WHO clarifies Zika recommendation
The World Health Organization (WHO) has advised those returning from areas affected by the Zika virus to use condoms for a minimum of six months. WHO is recommending practicing safe sex or abstaining completely, even if they are are trying to conceive, in order to ensure the virus is out of their system.
This new guidance differs from WHO's previous statement on June 7th, which only suggested that men use protection or abstain, with the timeframe given as eight weeks rather than six months.
The updated guidelines, according to WHO, are based on new findings that suggest Zika can be transmitted from asymptomatic males to their female partner and vice-versa.
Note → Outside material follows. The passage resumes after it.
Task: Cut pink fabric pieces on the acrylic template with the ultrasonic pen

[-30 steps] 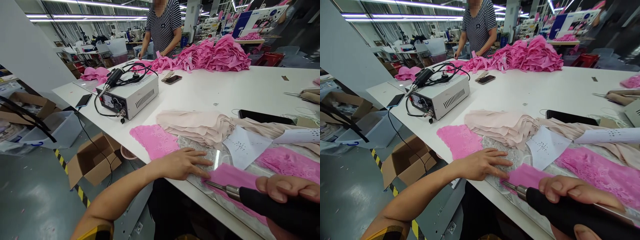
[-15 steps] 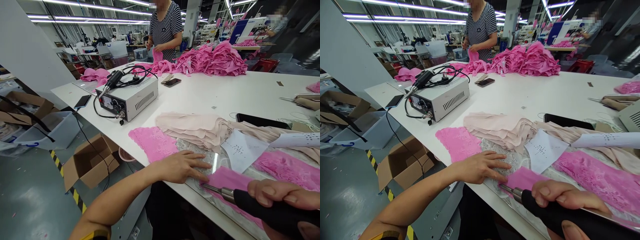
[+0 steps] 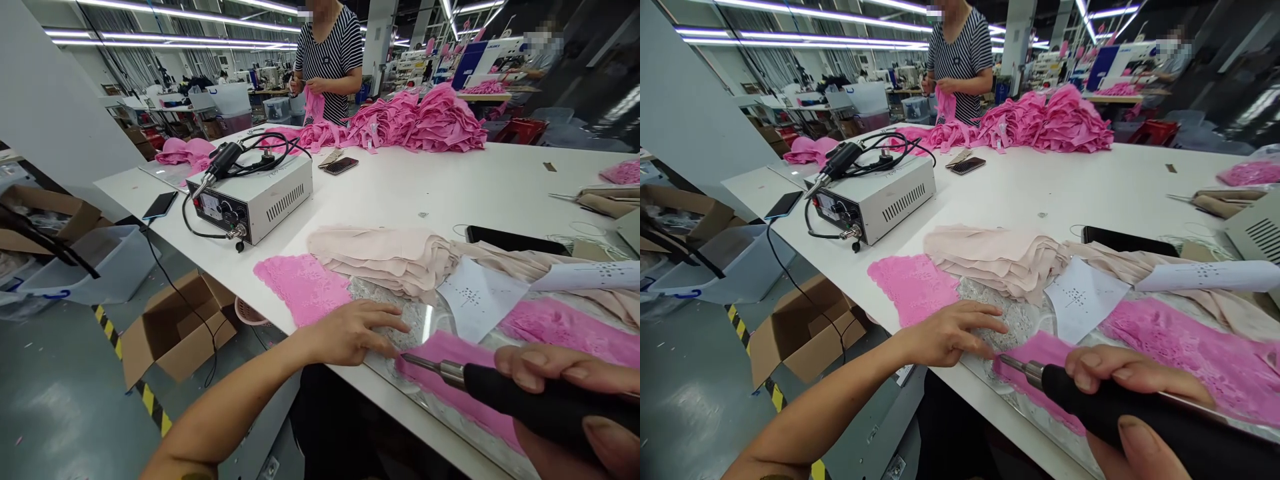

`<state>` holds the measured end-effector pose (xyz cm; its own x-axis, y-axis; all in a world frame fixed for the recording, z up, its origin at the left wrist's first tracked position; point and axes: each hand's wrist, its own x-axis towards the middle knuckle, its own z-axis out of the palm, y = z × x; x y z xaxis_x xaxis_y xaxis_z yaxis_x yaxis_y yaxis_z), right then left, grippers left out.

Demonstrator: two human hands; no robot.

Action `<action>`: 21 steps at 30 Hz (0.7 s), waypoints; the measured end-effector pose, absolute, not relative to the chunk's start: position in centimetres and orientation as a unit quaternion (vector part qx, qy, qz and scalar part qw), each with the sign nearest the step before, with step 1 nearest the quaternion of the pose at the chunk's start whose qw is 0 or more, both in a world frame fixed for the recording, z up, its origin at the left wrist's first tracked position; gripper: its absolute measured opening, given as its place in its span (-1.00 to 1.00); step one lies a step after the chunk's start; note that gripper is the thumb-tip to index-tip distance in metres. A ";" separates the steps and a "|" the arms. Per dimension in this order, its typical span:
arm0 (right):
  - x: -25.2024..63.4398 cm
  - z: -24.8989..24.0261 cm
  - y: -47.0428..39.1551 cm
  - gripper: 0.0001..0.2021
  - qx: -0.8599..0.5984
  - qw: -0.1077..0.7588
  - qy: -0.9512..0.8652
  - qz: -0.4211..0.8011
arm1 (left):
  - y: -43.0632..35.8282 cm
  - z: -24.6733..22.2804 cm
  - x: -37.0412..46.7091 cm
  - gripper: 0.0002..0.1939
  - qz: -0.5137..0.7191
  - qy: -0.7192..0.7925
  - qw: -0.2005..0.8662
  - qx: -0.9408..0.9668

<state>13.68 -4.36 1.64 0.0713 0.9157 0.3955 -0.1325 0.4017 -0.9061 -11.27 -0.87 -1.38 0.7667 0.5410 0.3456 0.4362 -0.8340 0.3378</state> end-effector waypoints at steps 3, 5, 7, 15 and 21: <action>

New evidence also suggests that the virus stays in male semen longer than was originally thought.
When infected during pregnancy or at the time of conception, Zika can cause a severe birth defect that results in the baby's head and brain being undersized - microcephaly - and other abnormalities in the brain. This connection was first confirmed late last year in Brazil after more than 1,800 cases of the birth defect were recorded.
Zika has also been found to cause Guillain-Barre, a rare neurological syndrome, in adults along with other disorders.
It was found that the Zika virus could be transmitted to partners when engaging in unprotected sex - primarily through vaginal intercourse - with 11 countries reporting cases by August 26th. The first case of a man catching the virus after engaging in anal sex was reported in February, while suspected transmission through oral sex was documented in April.
So far, the average time that Zika remains in semen after the onset of symptoms is 24 days, however, one man was still infectious after 188 days. WHO has said that its recommendation of six months is conservative but could help avoid the spread of the virus.
WHO has also recommended that pregnant women avoid going to areas that are currently experiencing a spread of the virus, while other people should take precautions against being bitten by mosquitoes to protect against Zika.